– Вы загрустили, Элизабет? – спросил Поль.
– Нет, мне не грустно, просто я взволнована. Ведь мы приехали в дом моей матери, она мечтала жить здесь, а теперь нас привела сюда та же самая мечта. И еще я чувствую какое-то беспокойство. Меня преследует ощущение, что я здесь чужая и нарушаю царящие в этом месте мир и покой. Нет, вы только подумайте! Ведь моя мать так давно живет в этом замке. Она здесь совсем одна. Отец отказывается приезжать сюда, и мне кажется, что, возможно, мы тоже не имеем права сюда являться, ведь мы совершенно безразличны ко всему, что не касается нас двоих.
Поль улыбнулся:
– Элизабет, друг мой дорогой, просто на вас навалилось тяжелое чувство, которое всегда приходится испытывать, приезжая в конце дня в незнакомое место.
– Даже не знаю, – ответила она. – Возможно, вы правы… Однако я не могу избавиться от неприятного чувства, которое мне совсем не свойственно. Пьер, вы верите в предчувствия?
– Нет, а вы?
– Ну и я тоже, – ответила она, смеясь, и подставила губы для поцелуя.
Их поразило, что в гостиных и комнатах замка сохранилась жилая атмосфера, словно хозяева вовсе не покидали этот дом. В свое время граф приказал, чтобы в замке все оставалось в неизменном виде, как при жизни Эрмины д’Андевиль. Все безделушки, вышивки, кружевные скатерти, миниатюры, прекрасные кресла XVIII века, фламандские гобелены, роскошная мебель, которую когда-то коллекционировал граф, все осталось на своих местах. Казалось, что вся эта очаровательная интимная обстановка была создана специально для них двоих.
После ужина молодожены опять вышли в сад и стали прогуливаться в томной тишине. С террасы открывался вид на долину. Над ней сгущались сумерки, сквозь которые пробивались одинокие огоньки. Мощные руины разрушенной главной башни глядели в небо, на котором угасал свет уходящего дня.
– Поль, – тихо проговорила Элизабет, – а вы обратили внимание, когда мы осматривали замок, на одну дверь, закрытую на большой висячий замок?
– Ту, что находится в середине главного коридора, рядом с вашей комнатой?

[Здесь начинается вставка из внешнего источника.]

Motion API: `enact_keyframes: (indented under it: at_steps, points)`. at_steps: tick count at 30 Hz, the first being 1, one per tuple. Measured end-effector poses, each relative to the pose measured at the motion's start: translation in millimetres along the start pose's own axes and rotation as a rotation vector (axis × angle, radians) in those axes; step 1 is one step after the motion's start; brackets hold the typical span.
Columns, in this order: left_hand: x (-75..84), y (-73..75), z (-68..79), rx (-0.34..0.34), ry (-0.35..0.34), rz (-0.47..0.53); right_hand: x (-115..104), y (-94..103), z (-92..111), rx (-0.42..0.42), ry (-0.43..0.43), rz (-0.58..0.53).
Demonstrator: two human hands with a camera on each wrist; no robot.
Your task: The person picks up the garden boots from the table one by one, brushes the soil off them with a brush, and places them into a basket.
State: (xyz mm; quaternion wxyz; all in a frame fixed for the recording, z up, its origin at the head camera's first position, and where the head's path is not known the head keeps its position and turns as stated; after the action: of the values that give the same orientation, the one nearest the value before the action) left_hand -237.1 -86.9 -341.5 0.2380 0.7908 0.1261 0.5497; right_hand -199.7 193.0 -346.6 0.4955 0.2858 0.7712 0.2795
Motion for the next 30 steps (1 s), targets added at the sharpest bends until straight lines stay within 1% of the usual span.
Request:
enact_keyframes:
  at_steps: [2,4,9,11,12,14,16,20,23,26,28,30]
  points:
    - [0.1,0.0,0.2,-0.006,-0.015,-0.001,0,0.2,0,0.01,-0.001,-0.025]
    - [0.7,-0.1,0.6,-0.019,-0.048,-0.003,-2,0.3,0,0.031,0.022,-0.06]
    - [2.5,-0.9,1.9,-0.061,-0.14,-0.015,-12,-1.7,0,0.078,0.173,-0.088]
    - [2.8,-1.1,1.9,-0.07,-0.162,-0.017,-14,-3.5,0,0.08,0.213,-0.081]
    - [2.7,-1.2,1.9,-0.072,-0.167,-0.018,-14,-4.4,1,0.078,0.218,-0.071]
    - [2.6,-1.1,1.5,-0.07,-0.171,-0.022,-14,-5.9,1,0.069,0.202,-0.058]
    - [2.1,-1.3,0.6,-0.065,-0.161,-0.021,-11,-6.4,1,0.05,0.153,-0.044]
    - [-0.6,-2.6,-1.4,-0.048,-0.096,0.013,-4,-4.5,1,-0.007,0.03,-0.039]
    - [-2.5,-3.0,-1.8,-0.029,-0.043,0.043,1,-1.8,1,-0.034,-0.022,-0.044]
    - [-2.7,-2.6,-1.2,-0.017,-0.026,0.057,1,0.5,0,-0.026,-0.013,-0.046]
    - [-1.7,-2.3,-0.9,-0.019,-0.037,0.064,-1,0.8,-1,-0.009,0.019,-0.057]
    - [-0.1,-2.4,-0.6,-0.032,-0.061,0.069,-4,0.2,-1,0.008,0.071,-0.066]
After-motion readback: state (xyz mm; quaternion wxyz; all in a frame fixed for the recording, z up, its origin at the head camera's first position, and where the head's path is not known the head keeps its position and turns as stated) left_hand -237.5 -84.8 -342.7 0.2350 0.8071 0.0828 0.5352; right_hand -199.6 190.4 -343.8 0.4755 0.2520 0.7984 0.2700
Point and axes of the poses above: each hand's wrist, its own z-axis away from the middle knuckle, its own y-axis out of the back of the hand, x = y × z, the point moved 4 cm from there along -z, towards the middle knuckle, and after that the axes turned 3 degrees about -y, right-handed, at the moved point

– Да. Там была спальня моей несчастной матери. Отец приказал, чтобы Жером закрыл спальню и смежную с ней комнату на висячий замок и отдал ему ключ. С тех пор туда никто не заходил, и все там осталось на своих местах, все, чем пользовалась моя мать, ее вышивки, книги и прочие вещи. А на стене, в простенке между двумя накрепко закрытыми окнами, висит ее портрет. Отец заказал его за год до смерти матери своему другу, очень известному художнику. Портрет написан в полный рост, и мне сказали, что мать на нем изображена очень похоже. Сбоку от портрета стоит ее скамейка для молитв. Сегодня утром отец отдал мне ключ от ее спальни, а я обещала ему преклонить колени на этой скамейке и помолиться перед портретом.